PROVIDED ENTRIES:
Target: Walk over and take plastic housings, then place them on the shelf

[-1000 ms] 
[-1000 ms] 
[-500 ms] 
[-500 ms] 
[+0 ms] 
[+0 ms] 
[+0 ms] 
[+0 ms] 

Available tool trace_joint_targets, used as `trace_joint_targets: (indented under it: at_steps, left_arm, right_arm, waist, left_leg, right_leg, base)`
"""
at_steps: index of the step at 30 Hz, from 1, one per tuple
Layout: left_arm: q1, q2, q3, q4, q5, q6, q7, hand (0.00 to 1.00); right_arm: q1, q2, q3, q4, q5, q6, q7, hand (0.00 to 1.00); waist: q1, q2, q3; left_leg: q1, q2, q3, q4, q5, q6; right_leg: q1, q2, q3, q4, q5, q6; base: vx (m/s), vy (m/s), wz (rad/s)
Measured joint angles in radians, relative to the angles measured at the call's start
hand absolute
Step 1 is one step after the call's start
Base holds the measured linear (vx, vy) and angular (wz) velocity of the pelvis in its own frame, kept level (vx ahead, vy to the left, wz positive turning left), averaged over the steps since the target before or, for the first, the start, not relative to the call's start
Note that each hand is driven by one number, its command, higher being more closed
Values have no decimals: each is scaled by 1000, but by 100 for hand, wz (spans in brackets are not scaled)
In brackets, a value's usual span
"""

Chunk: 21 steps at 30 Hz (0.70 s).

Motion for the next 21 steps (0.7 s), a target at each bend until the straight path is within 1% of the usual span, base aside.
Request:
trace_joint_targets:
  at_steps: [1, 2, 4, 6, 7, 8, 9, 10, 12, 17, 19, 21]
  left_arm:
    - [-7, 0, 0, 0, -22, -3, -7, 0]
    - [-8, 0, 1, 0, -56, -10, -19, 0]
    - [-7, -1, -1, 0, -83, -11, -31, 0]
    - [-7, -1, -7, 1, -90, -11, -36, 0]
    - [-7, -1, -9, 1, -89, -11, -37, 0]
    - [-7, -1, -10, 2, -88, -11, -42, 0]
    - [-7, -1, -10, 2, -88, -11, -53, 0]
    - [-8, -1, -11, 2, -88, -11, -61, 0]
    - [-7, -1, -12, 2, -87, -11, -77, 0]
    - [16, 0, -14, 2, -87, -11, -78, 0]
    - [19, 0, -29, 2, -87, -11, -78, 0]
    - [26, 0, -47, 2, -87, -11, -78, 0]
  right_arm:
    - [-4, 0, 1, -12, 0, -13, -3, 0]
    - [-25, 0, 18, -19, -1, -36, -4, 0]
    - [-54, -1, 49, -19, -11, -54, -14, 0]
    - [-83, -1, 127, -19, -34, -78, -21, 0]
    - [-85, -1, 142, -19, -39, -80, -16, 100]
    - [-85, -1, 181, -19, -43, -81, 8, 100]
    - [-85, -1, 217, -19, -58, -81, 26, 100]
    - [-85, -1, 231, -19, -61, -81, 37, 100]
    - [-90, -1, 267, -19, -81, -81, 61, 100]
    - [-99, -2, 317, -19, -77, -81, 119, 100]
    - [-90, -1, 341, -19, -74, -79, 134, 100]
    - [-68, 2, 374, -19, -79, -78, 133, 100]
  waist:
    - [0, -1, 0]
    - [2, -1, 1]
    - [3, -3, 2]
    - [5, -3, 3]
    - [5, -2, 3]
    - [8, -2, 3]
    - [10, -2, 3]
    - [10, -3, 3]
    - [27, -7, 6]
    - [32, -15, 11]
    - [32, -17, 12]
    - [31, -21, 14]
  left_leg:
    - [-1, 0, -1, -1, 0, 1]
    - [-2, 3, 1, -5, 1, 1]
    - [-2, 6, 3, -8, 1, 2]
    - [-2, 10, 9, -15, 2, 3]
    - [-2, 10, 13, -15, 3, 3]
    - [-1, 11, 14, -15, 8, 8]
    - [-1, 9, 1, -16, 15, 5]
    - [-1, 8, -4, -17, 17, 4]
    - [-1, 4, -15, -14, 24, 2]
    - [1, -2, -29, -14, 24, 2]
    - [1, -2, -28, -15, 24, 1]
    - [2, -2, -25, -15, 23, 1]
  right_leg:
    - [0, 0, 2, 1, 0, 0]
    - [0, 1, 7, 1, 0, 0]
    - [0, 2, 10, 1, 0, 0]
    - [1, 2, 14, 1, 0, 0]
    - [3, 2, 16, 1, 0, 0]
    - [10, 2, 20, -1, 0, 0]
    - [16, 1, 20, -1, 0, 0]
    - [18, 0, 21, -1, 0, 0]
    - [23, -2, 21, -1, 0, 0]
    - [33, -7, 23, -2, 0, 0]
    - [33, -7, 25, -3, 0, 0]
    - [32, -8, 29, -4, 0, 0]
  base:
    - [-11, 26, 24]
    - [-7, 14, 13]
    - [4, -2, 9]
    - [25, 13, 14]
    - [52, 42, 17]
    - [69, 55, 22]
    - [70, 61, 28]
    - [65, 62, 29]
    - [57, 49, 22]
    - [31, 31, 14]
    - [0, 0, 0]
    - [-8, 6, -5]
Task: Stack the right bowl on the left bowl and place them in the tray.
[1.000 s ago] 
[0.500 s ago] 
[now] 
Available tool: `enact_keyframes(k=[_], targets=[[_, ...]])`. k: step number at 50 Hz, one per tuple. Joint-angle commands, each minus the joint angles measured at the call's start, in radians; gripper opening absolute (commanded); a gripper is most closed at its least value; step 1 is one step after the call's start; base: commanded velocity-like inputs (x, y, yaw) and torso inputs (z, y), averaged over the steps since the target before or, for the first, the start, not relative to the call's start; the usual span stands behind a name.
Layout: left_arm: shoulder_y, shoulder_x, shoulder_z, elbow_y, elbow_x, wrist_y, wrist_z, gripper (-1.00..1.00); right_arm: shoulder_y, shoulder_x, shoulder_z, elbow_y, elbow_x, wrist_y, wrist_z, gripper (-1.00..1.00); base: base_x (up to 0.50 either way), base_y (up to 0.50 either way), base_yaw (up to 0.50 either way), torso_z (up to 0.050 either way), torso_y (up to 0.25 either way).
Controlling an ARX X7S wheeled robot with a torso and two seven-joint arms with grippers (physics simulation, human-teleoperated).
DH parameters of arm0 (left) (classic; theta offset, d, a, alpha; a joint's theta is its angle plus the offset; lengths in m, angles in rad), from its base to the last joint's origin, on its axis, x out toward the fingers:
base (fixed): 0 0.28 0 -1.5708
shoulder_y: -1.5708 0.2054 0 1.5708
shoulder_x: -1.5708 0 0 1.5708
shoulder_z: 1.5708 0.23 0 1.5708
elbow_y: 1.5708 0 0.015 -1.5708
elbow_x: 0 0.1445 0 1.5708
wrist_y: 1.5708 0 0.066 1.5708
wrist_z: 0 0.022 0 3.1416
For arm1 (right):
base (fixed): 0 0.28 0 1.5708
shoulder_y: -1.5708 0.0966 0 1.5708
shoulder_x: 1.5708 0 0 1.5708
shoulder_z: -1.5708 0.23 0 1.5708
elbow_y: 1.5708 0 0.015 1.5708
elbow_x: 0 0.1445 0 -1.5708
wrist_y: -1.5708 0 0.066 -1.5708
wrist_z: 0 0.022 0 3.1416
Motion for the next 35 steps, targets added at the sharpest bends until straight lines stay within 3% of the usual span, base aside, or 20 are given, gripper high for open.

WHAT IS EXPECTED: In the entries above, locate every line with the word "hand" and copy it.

RESPONSE FOR THIS EXERCISE:
Layout: left_arm: q1, q2, q3, q4, q5, q6, q7, hand (0.00 to 1.00); right_arm: q1, q2, q3, q4, q5, q6, q7, hand (0.00 to 1.00); waist: q1, q2, q3; left_leg: q1, q2, q3, q4, q5, q6; right_leg: q1, q2, q3, q4, q5, q6; base: vx (m/s), vy (m/s), wz (rad/s)
hand absolute
Note that each hand is driven by one number, its command, higher being more closed
Values have no decimals: each is scaled by 1000, but by 100 for hand, wz (spans in brackets are not scaled)

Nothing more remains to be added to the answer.